# How to complete this task:
Leave out the pictures and output exactly the lines below from the one with "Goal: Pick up" down to the one with "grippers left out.", both of them included.

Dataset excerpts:

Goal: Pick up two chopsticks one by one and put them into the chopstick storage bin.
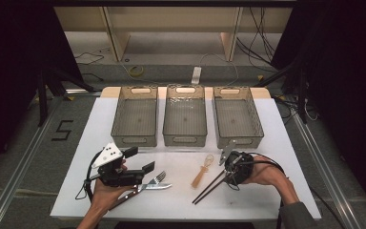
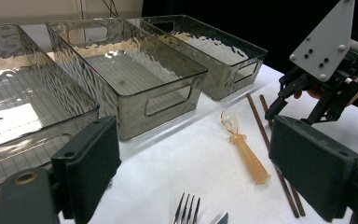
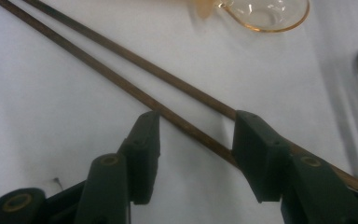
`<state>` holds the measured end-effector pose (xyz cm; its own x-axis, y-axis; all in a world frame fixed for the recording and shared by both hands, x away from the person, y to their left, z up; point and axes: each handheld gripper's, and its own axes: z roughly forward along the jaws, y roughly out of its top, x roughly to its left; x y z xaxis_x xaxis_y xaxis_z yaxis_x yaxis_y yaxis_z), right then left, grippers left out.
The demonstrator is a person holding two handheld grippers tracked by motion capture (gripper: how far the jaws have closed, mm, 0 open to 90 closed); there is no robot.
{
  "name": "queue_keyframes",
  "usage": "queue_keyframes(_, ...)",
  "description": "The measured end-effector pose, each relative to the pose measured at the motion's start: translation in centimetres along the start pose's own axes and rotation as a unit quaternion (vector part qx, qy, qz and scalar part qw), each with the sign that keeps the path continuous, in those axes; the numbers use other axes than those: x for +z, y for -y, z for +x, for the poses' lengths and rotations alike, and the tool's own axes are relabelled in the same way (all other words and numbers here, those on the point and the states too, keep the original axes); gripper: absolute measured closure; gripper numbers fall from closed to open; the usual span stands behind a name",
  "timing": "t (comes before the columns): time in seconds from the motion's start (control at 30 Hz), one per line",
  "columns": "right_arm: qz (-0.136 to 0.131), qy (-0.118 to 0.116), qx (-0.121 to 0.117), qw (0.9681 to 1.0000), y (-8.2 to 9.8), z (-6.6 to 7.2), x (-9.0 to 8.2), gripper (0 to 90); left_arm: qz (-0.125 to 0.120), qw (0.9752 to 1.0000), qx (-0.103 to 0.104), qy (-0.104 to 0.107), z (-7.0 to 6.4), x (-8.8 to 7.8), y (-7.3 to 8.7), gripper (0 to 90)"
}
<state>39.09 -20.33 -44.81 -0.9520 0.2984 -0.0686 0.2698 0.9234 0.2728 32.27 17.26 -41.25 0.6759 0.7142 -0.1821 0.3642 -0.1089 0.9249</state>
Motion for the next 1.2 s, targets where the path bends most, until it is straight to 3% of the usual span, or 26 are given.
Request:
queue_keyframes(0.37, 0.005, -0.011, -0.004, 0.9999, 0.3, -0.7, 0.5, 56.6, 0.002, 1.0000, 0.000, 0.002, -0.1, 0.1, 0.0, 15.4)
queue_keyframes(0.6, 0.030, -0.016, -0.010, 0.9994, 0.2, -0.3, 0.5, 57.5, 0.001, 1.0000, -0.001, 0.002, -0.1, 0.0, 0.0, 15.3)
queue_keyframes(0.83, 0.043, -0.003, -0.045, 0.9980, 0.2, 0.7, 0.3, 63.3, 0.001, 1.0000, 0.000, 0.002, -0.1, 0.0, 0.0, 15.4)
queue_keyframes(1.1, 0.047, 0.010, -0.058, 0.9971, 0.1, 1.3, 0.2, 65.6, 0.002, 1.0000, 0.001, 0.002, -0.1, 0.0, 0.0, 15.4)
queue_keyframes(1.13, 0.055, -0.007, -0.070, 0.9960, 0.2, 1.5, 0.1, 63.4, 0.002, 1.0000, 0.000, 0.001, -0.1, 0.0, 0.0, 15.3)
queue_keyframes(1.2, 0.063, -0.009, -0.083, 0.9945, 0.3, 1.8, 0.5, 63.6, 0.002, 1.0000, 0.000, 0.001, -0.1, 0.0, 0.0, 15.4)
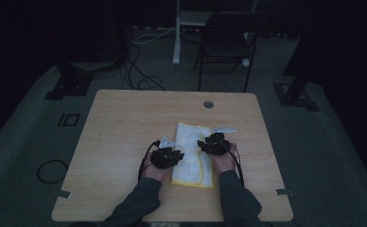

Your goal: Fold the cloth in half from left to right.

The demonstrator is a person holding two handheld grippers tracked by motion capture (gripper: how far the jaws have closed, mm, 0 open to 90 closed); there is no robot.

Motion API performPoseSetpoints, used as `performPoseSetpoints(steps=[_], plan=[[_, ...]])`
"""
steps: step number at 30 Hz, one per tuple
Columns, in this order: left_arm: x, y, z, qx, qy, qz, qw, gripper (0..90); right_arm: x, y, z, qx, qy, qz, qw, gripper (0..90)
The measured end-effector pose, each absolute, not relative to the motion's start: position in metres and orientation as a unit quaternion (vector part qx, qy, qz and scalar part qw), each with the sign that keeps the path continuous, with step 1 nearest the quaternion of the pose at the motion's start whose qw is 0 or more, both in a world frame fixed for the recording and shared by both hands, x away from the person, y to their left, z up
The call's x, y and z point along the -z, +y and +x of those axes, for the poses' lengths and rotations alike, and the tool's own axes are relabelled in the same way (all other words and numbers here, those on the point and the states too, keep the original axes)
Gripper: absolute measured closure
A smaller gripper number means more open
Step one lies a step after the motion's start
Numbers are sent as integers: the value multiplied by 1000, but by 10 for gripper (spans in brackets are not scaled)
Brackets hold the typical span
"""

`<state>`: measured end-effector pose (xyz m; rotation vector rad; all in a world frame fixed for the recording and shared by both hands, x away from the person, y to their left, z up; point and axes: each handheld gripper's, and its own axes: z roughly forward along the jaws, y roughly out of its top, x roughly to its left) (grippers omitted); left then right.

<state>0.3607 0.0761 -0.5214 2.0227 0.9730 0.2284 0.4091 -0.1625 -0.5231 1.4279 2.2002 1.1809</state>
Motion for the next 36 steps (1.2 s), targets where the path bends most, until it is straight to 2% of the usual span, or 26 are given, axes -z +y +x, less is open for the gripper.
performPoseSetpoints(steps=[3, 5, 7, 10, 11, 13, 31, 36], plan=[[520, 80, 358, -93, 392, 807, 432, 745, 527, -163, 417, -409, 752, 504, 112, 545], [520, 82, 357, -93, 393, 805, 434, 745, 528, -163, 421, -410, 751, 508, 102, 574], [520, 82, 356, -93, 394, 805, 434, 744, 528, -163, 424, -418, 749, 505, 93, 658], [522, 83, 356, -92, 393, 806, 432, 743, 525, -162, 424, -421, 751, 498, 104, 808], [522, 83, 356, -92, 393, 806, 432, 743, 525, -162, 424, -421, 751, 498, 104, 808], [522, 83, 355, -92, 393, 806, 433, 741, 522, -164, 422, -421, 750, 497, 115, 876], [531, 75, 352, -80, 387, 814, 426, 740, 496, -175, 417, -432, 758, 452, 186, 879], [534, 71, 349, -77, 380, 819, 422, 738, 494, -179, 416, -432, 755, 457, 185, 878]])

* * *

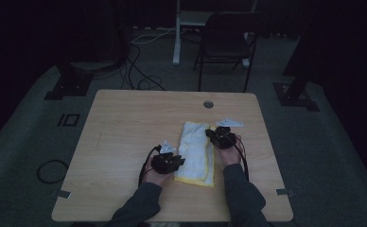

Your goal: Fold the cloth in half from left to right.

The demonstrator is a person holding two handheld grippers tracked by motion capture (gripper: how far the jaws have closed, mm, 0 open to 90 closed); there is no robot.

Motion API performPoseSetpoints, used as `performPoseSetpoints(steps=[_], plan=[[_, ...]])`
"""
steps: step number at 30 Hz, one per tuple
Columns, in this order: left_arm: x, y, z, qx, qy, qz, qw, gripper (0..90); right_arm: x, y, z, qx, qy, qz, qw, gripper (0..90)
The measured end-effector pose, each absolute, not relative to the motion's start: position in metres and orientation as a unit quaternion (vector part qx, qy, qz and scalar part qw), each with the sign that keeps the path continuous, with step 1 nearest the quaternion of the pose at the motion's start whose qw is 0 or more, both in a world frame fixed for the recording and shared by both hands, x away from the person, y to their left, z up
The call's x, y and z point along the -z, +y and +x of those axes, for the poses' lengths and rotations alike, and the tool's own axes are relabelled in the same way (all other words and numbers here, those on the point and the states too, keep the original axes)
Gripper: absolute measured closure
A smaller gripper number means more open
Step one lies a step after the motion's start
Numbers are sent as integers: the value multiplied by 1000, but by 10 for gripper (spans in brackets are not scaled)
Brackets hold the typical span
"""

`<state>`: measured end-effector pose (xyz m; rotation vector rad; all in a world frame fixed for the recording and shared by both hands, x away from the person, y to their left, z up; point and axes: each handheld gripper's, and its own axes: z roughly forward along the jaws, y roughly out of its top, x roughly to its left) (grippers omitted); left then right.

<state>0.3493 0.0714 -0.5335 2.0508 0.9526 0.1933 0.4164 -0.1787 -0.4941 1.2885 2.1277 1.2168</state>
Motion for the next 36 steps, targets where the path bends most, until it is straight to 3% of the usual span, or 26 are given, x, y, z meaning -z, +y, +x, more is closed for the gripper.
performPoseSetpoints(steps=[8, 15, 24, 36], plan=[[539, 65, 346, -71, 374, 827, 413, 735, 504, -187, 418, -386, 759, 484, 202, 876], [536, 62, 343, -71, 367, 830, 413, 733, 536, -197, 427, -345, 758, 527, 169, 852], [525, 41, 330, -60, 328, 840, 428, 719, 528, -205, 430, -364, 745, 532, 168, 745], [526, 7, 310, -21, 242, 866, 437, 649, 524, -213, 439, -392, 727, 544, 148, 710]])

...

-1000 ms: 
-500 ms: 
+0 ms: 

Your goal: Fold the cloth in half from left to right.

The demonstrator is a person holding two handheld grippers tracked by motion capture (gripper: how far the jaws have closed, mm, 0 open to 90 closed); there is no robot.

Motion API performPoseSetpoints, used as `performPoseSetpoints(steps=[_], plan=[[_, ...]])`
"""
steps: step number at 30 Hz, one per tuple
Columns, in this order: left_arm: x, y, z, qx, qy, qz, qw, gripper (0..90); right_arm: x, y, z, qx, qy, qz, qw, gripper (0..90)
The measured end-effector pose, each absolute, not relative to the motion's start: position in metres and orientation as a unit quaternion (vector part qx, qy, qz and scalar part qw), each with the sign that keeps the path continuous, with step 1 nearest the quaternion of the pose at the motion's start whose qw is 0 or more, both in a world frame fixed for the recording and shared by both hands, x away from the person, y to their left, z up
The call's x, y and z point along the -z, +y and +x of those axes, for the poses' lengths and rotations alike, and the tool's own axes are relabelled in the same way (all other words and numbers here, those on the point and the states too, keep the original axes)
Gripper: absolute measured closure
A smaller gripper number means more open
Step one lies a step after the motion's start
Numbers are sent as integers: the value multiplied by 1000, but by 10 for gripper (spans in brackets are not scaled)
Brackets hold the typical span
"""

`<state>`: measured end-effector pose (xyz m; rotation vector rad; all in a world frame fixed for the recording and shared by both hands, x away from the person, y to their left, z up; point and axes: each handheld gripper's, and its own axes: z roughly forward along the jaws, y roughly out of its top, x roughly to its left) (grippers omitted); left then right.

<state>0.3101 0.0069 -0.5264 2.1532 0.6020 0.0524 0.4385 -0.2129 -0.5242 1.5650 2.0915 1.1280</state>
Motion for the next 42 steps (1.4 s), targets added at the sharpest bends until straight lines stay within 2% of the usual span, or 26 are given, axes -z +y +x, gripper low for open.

# Worked solution:
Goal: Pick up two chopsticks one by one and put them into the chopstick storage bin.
`<state>` holds the measured end-effector pose (xyz cm; its own x-axis, y-axis; all in a world frame fixed for the recording and shared by both hands, x away from the person, y to their left, z up; point and axes: each handheld gripper's, and its own axes: z roughly forward along the jaws, y roughly out of its top, x roughly to its left; x y z xaxis_x xaxis_y xaxis_z yaxis_x yaxis_y yaxis_z), right then left, grippers left out.

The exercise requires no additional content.